Does the description disclose side effects, auth requirements, rate limits, or destructive behavior?

With no annotations, the description clearly explains the fuzzy-search behavior, matching against IDs, names, and state codes, returning ranked results. It could mention that results are limited by the limit parameter, but overall it's transparent.

Agents need to know what a tool does to the world before calling it. Descriptions should go beyond structured annotations to explain consequences.

Conciseness5/5

Is the description appropriately sized, front-loaded, and free of redundancy?

The description is well-structured with a one-line summary, curated set details, code examples, when-to-use, and returns. Every sentence adds value, and it is not verbose.

Shorter descriptions cost fewer tokens and are easier for agents to parse. Every sentence should earn its place.

Completeness5/5

Given the tool's complexity, does the description cover enough for an agent to succeed on first attempt?

Given the output schema exists, the description appropriately summarizes return types (LocationSummary with fields). It also provides context about the 21 curated locations and typical use cases, making it complete for the tool's complexity.

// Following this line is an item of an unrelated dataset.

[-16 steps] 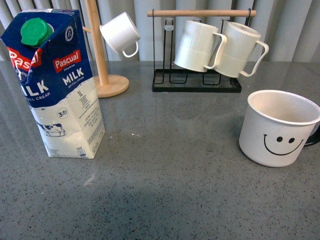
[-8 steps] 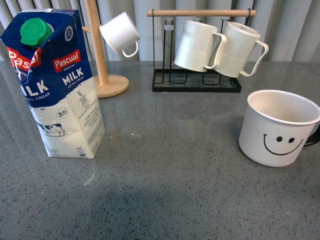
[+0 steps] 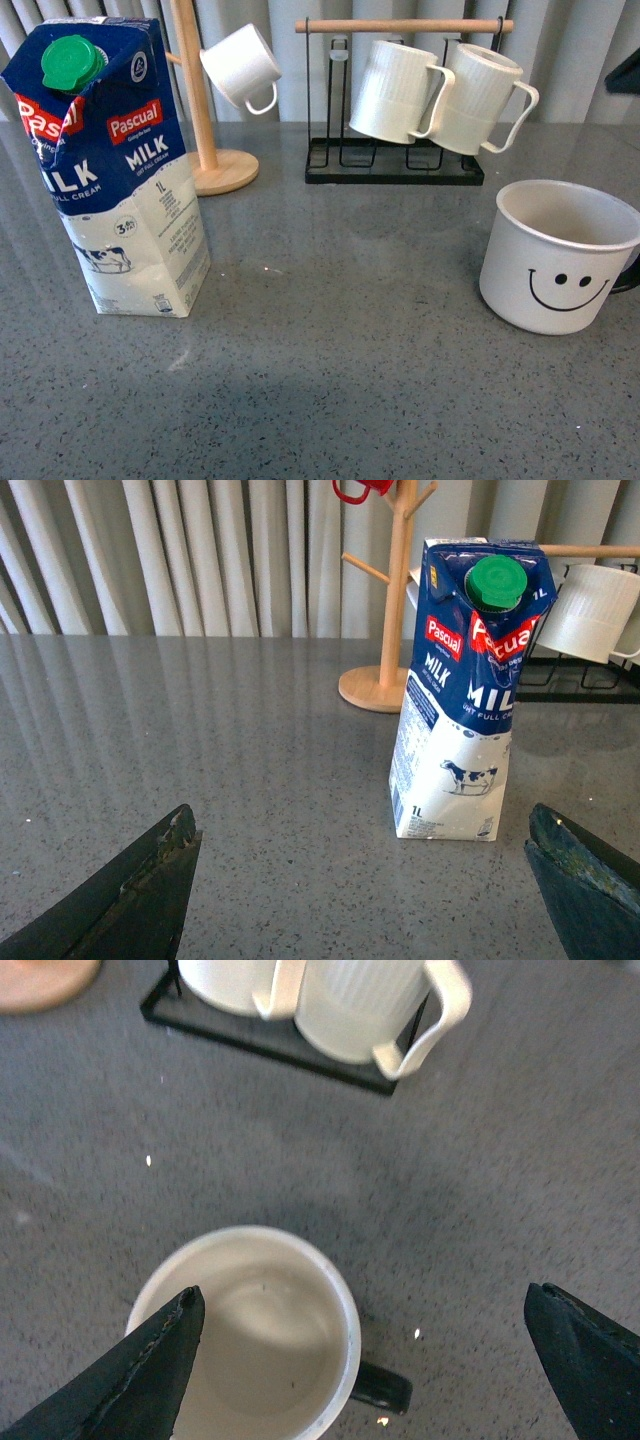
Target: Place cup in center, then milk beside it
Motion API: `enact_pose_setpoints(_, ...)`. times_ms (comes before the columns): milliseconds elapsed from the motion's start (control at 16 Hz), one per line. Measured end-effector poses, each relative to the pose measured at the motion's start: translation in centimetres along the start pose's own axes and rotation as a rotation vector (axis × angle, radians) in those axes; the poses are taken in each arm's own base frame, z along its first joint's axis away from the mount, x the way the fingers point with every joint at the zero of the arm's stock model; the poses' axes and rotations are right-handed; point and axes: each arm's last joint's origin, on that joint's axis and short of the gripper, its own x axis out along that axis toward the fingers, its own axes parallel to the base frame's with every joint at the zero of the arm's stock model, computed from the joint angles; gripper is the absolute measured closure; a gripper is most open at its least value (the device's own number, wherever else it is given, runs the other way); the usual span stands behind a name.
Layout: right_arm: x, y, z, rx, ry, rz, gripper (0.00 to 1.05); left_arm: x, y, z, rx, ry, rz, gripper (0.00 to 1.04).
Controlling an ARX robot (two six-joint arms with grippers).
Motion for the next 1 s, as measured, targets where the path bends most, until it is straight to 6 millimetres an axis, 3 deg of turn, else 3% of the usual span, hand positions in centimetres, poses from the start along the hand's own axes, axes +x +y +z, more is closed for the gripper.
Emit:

Complex tools with many parameters or behaviors need more documentation. Simple tools need less. This dimension scales expectations accordingly.

Parameters4/5

Does the description clarify parameter syntax, constraints, interactions, or defaults beyond what the schema provides?

Schema coverage is 100% with descriptions and examples, but the description adds value by showing code examples (e.g., 'sydney', 'nsw') and explaining that query matches various fields. This goes beyond the schema's structured info.

Input schemas describe structure but not intent. Descriptions should explain non-obvious parameter relationships and valid value ranges.

Purpose5/5

Does the description clearly state what the tool does and how it differs from similar tools?

The description clearly states it performs fuzzy-search on a curated set of 21 Australian locations. It distinguishes from siblings like list_curated (which lists all) and get_weather (which requires a location ID).

Agents choose between tools based on descriptions. A clear purpose with a specific verb and resource helps agents select the right tool.

Usage Guidelines4/5

Does the description explain when to use this tool, when not to, or what alternatives exist?

The 'When to use' section provides three specific scenarios (discover location ID, find locations in a state, verify before get_weather). However, it does not explicitly contrast with sibling tools like describe_location or mention when not to use.

Agents often have multiple tools that could apply. Explicit usage guidance like "use X instead of Y when Z" prevents misuse.